**** DATA ****
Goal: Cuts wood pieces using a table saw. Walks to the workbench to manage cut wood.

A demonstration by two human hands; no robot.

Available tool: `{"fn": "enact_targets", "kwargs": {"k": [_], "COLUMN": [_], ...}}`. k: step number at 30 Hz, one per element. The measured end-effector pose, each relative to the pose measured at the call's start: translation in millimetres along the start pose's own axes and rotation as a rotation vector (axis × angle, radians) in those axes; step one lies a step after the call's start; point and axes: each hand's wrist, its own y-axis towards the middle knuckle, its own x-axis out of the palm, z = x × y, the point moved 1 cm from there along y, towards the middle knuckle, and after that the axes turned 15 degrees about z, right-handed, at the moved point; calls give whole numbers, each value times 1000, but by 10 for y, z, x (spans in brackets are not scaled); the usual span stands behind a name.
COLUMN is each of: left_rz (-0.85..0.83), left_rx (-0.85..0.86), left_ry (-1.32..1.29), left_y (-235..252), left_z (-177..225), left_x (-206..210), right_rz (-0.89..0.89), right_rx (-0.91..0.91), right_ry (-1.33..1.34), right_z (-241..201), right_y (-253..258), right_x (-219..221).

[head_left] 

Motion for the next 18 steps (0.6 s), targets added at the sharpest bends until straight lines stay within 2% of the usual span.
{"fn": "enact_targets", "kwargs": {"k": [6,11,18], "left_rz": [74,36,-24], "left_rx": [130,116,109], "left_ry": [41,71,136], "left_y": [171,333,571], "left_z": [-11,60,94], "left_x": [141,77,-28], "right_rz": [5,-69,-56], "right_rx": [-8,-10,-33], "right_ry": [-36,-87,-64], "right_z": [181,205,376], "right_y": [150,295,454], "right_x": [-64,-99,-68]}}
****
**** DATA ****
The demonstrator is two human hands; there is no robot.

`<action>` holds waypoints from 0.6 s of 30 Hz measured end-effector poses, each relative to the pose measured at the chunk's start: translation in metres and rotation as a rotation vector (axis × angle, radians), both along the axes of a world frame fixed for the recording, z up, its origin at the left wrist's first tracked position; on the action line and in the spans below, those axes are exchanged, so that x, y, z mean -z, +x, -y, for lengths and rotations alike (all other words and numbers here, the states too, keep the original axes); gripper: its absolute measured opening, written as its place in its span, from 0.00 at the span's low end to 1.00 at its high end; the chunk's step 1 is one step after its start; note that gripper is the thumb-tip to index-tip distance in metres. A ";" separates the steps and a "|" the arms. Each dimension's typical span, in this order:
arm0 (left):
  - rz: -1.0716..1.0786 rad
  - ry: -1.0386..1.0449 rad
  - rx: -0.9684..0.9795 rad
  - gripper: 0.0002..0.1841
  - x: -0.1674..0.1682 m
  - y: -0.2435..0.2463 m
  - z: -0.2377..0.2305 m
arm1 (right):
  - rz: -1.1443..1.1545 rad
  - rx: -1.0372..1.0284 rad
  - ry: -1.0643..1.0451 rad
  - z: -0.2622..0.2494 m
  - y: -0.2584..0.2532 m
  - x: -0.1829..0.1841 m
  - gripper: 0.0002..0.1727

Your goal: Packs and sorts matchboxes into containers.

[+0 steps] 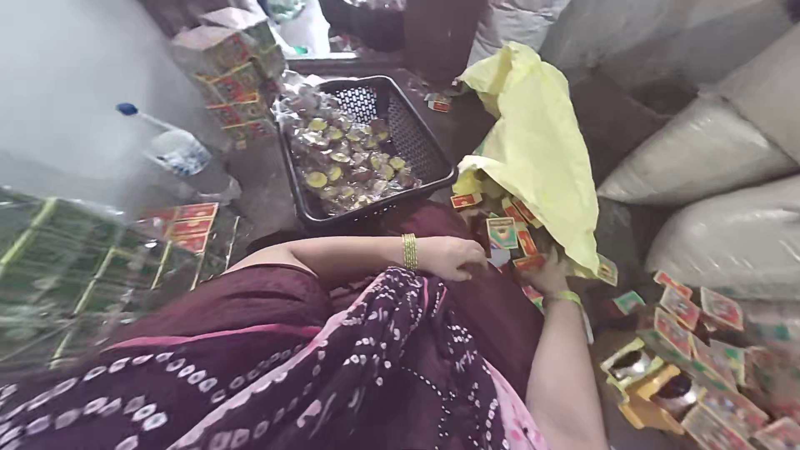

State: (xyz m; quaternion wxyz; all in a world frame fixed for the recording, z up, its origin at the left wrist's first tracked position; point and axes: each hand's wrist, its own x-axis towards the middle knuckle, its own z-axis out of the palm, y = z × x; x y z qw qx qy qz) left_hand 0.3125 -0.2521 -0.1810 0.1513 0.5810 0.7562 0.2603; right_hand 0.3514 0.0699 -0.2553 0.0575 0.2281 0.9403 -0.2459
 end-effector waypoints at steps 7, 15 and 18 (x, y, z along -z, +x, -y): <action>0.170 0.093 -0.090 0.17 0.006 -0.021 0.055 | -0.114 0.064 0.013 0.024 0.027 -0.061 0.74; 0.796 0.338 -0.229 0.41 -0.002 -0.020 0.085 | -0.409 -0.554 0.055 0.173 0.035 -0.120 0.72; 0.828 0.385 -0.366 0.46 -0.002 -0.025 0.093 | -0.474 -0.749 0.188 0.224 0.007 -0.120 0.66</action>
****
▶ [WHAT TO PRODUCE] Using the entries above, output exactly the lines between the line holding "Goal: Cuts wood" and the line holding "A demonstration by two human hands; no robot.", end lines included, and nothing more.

▶ [THE ANSWER]
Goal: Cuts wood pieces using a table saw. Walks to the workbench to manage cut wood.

A demonstration by two human hands; no robot.

Nothing else remains for this exercise.